1. I delete a module. Reasonable enough. In older Drupal versions, it would just go away. Now I get a nasty include error, and I cannot access my site, clearing the cache_registry doesn't help. There is no way to get my site in working order without manually removing entries from the registry table and then doing the cache in. This took me awhile to figure out.

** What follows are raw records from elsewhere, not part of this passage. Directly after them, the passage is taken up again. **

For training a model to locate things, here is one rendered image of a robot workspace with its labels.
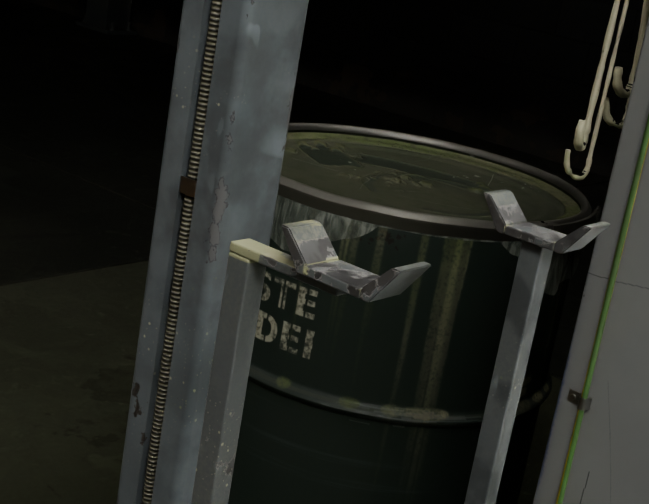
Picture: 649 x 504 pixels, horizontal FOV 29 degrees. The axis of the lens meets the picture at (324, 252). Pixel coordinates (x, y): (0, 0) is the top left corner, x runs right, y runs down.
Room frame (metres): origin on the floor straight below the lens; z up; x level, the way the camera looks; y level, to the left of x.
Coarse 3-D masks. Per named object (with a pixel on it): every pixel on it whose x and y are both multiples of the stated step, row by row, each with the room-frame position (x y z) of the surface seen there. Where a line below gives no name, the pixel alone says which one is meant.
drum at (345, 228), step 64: (320, 128) 2.14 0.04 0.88; (320, 192) 1.67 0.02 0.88; (576, 192) 1.96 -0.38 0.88; (384, 256) 1.64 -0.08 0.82; (448, 256) 1.65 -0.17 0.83; (512, 256) 1.68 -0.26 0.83; (576, 256) 1.82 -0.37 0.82; (320, 320) 1.66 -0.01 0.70; (384, 320) 1.64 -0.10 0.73; (448, 320) 1.65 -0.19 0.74; (256, 384) 1.70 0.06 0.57; (320, 384) 1.65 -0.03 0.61; (384, 384) 1.64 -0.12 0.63; (448, 384) 1.66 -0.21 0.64; (256, 448) 1.69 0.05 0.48; (320, 448) 1.65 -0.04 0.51; (384, 448) 1.64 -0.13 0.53; (448, 448) 1.67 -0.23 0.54; (512, 448) 1.75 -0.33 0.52
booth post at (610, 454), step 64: (640, 64) 1.15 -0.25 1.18; (640, 128) 1.14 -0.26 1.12; (640, 192) 1.13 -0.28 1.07; (640, 256) 1.12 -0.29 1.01; (576, 320) 1.15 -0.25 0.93; (640, 320) 1.11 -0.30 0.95; (576, 384) 1.14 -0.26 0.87; (640, 384) 1.10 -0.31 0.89; (576, 448) 1.13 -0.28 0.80; (640, 448) 1.10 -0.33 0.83
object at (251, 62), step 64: (192, 0) 0.79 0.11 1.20; (256, 0) 0.77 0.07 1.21; (192, 64) 0.79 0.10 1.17; (256, 64) 0.78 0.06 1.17; (192, 128) 0.79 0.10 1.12; (256, 128) 0.79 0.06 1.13; (192, 192) 0.78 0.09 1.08; (256, 192) 0.79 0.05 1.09; (192, 256) 0.78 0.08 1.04; (192, 320) 0.77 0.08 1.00; (192, 384) 0.77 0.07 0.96; (128, 448) 0.80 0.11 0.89; (192, 448) 0.77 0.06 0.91
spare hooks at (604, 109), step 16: (624, 16) 1.22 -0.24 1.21; (608, 32) 1.21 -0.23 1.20; (640, 32) 1.24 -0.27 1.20; (608, 48) 1.21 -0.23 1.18; (640, 48) 1.24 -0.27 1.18; (608, 80) 1.22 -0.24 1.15; (592, 96) 1.21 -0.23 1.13; (624, 96) 1.24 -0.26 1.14; (592, 112) 1.21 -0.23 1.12; (608, 112) 1.24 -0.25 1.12; (576, 128) 1.18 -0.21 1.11; (576, 144) 1.18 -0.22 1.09; (592, 144) 1.22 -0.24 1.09; (592, 160) 1.22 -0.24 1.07; (576, 176) 1.20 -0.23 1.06
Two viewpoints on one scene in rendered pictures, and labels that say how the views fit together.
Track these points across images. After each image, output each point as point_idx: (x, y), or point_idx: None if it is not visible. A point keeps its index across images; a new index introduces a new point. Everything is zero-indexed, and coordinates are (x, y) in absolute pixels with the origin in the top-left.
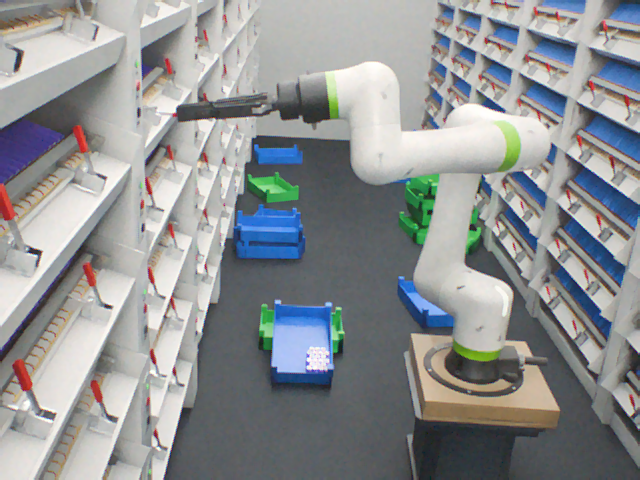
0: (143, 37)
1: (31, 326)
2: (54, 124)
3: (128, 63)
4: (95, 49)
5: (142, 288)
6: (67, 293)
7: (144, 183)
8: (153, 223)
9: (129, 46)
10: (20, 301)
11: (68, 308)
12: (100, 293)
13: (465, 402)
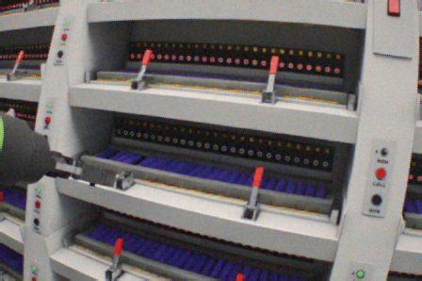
0: (89, 97)
1: None
2: None
3: (40, 102)
4: (4, 83)
5: (32, 262)
6: (8, 207)
7: (51, 199)
8: (102, 274)
9: (44, 92)
10: None
11: (7, 215)
12: (14, 226)
13: None
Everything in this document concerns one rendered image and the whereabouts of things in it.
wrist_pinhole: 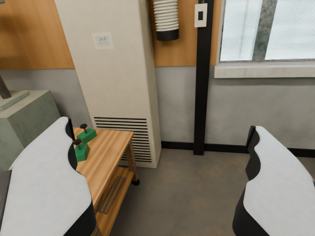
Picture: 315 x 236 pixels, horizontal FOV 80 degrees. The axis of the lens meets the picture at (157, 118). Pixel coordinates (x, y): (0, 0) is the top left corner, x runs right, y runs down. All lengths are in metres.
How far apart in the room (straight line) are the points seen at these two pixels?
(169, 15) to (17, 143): 1.42
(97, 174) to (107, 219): 0.35
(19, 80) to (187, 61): 1.63
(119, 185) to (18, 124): 0.86
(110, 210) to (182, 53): 1.21
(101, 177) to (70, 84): 1.12
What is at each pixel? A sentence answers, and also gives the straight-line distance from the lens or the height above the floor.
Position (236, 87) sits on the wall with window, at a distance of 1.65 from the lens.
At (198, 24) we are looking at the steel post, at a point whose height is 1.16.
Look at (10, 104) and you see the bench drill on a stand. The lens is 1.84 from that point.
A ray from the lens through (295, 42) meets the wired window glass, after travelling 1.73.
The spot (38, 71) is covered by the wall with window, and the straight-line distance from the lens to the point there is 2.12.
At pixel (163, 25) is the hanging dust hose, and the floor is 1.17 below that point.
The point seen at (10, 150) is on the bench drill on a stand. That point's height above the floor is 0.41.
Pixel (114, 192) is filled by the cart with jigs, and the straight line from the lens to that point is 1.44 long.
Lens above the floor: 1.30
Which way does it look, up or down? 31 degrees down
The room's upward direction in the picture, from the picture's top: 5 degrees counter-clockwise
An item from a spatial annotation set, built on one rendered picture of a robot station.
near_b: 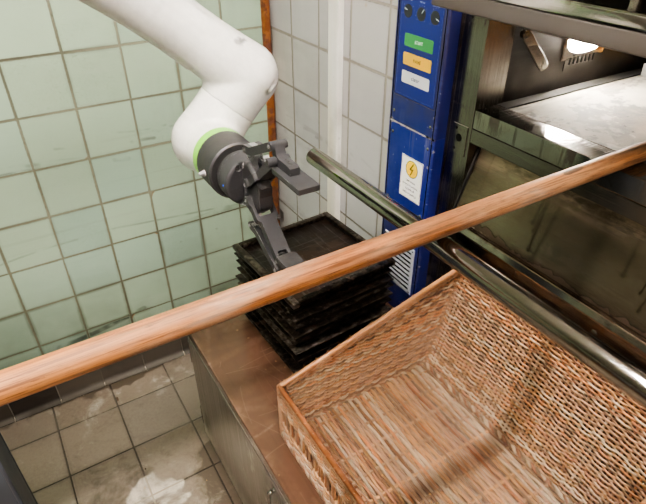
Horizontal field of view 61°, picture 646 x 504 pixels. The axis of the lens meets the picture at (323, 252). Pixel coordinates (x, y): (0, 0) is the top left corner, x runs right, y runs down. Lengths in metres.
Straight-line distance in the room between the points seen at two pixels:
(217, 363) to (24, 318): 0.83
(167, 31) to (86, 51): 0.82
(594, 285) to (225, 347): 0.86
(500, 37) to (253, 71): 0.48
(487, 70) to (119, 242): 1.29
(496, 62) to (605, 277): 0.45
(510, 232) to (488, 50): 0.35
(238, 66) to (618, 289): 0.72
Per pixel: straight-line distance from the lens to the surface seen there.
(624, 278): 1.03
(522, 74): 1.22
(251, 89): 0.92
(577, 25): 0.81
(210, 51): 0.90
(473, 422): 1.27
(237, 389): 1.32
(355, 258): 0.62
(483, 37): 1.12
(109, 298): 2.03
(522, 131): 1.08
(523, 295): 0.65
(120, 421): 2.10
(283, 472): 1.18
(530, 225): 1.12
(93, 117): 1.75
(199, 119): 0.92
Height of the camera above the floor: 1.56
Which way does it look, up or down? 35 degrees down
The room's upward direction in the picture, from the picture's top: straight up

2. I install a module (like the latest devel_themer) and it is broken somehow, site is partially accessible now and I can't actually see my admin/build/modules page to disable it. What are my options? Experienced Drupal devs would change the status from 1 to 0 in the system table, and then get their site back. This doesn't work. It took me awhile to track it down, and no amount of cache clearing helped. I had to manually go into the registry table and delete every reference to that file AND then wack the cache. Even going to update.php didn't help
If we have a cache for registry data, doesn't it make sense that if the cache is truncated, the registry should be rebuild from scratch? Or at the very least we need some kind of "emergency switch" which causes it to do so. I use APC, so I don't really have a problem with loading too many files, I'd even like an option to turn the registry cache off, especially while developing.

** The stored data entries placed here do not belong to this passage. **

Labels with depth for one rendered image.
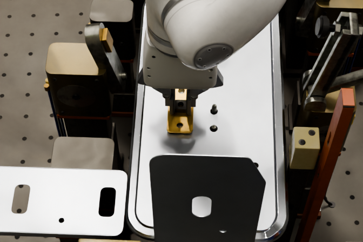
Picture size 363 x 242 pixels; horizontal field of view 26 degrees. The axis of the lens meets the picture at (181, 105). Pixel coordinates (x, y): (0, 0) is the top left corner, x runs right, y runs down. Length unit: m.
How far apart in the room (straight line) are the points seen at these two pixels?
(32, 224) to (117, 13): 0.39
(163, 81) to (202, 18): 0.23
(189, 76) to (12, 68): 0.63
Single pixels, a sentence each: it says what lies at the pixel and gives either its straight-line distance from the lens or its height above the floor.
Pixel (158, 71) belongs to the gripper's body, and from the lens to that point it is 1.05.
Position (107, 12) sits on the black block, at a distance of 1.30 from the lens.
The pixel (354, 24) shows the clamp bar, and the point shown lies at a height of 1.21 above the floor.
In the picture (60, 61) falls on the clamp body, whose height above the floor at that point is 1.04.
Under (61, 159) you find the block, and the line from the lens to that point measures 1.16.
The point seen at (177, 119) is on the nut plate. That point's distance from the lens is 1.15.
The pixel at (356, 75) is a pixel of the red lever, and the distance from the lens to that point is 1.10.
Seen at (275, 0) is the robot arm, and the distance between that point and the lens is 0.86.
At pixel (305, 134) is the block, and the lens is 1.08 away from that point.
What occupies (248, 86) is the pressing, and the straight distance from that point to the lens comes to 1.19.
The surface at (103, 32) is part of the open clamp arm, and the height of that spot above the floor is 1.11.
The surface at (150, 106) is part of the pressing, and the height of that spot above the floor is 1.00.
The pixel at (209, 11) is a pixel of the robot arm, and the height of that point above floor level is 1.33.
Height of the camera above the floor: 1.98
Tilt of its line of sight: 57 degrees down
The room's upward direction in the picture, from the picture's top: straight up
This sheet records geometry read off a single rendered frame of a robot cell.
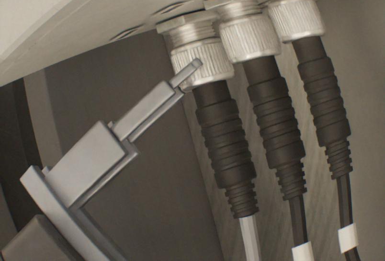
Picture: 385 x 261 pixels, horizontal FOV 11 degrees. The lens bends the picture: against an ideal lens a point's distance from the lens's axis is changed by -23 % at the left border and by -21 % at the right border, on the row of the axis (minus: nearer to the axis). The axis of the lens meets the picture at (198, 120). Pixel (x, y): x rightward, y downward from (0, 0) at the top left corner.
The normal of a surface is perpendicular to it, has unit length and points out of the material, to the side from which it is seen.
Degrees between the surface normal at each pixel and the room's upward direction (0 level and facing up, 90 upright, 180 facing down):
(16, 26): 90
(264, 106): 62
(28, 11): 90
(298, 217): 52
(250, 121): 90
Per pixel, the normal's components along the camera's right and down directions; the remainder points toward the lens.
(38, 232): -0.47, -0.43
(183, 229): 0.39, -0.04
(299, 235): 0.00, 0.02
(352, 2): -0.89, 0.25
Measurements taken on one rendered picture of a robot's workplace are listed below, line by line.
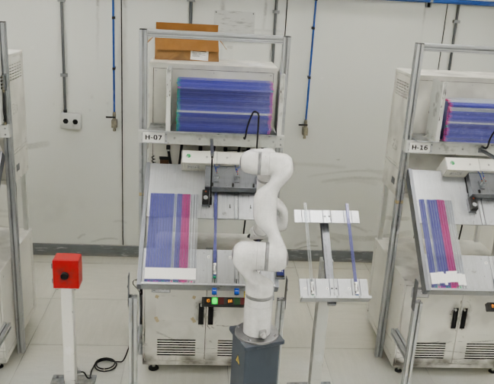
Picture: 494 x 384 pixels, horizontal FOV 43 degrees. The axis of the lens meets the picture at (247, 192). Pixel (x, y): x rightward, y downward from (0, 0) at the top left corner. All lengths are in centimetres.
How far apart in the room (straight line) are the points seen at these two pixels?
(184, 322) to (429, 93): 188
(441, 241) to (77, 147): 284
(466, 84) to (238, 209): 146
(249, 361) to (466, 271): 131
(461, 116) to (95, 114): 269
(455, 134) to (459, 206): 40
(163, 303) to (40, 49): 226
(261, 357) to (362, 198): 267
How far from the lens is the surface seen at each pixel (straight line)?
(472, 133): 364
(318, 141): 498
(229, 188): 334
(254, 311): 268
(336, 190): 512
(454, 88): 376
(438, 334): 388
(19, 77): 387
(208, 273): 317
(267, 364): 280
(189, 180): 341
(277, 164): 261
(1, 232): 416
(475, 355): 404
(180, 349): 368
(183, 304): 354
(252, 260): 257
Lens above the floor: 211
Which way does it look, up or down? 18 degrees down
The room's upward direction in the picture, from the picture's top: 3 degrees clockwise
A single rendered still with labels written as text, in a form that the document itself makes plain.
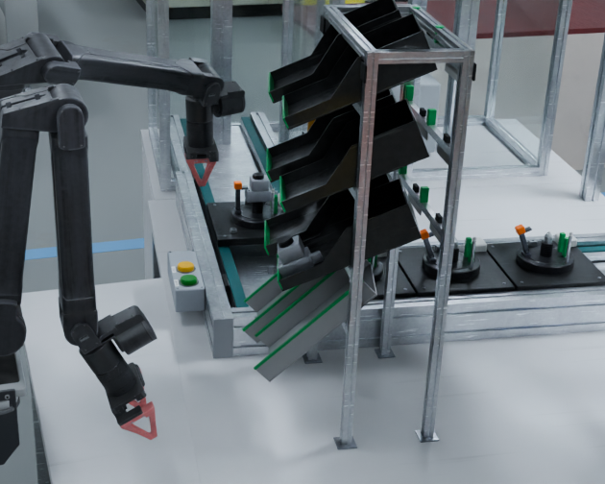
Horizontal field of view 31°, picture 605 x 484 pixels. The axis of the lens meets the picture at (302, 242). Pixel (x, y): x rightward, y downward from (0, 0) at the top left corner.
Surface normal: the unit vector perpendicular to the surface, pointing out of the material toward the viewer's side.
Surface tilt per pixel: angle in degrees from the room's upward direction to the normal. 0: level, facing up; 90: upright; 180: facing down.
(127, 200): 0
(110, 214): 0
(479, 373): 0
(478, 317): 90
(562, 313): 90
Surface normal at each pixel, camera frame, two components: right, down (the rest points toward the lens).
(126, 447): 0.04, -0.90
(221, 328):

I'm not terribly knowledgeable about this code registry, although I see the code and I understand the motivation. To improve DX and reduce the obtuse errors, I would suggest the following:
1. If cache_registry is truncated, it should be rebuilt.
2. Going to admin/build/modules causes the registry to be rebuilt. This ensures that someone can access this page to get this back in order.
3. Going to admin/build/themes (see #2)
4. If I disable a module via the system table, it should cease to exist IMO. I can understand if I delete the module from the disk, that would throw an include error until I go to admin/build/modules because otherwise the benefit of the registry for people not running opcode caches is nullified. But setting the status to 0 should stop the module from loading IMO. Perhaps a trigger? Or a quick check on the timestamp of the last modified entry in system (if > last_registry_rebuild) { rebuild } ?
If I'm totally missing an obvious piece of documentation to make this simpler, please let me know.
Thanks!
Jacob
Comments
#1
See #412808: Handling of missing files and functions inside the registry. We probably need to do a registry_rebuild(), but without a locking framework #251792: Implement a locking framework for long operations, this can break horribly. We *need* something like that, but we couldn't yet agree how it should work.
Well, the cache is rebuilt.. from the outdated registry information ;)
We do that. The problem is that we need to registry before we rebuild it.
chx also had to idea for a separate rebuild script, something like rebuild.php, that you can execute when something goes wrong with the registry, menu, modules, whatever, but I can't find the issue at the moment.
#2
Good stuff.. Thanks for the info.
What about if we just put two low level functions as high up in the stack as they need to be to be before the registry (even index.php if need be).
if ($no_rows in cache_registry) {
//rebuild the registry
}
and/or:
if ($_GET['q'] == 'admin/build/modules') {
//rebuild the registry
}
#3
I have a suggestions: we add a recover.php to the root directory. It basically bootstraps Drupal up until the point of initializing the database. At that point it allows someone who can login with uid #1 to see a copy of the /admin/build/modules page. They can safely disable the module from here.
Also, this would be able to prevent the future of Drupal rootkits. (Some module that form_alters the module page changing #default_value = TRUE to #value = TRUE. Yeah. How do you disable that?)
#4
This patch requires the patch from #541444: Create a mode of running Drupal which does not allow contrib hook invocations.. Since it hasn't been added to core yet, I suspect the testing bot will explode the world. Don't let that stop you from trying it though. In practice it works for me.
#5
There are certain module that rely on you not being able to disable them normally (e.g. paranoia) but if the recovery was jsut for uid 1, that's not a real problem.
#6
The class auto-loading bit of the registry is probably useful enough to keep, but I expect that could be very light weight - probably you don't even need to use the tokenizer, maybe just a regex?
#7
The last submitted patch failed testing.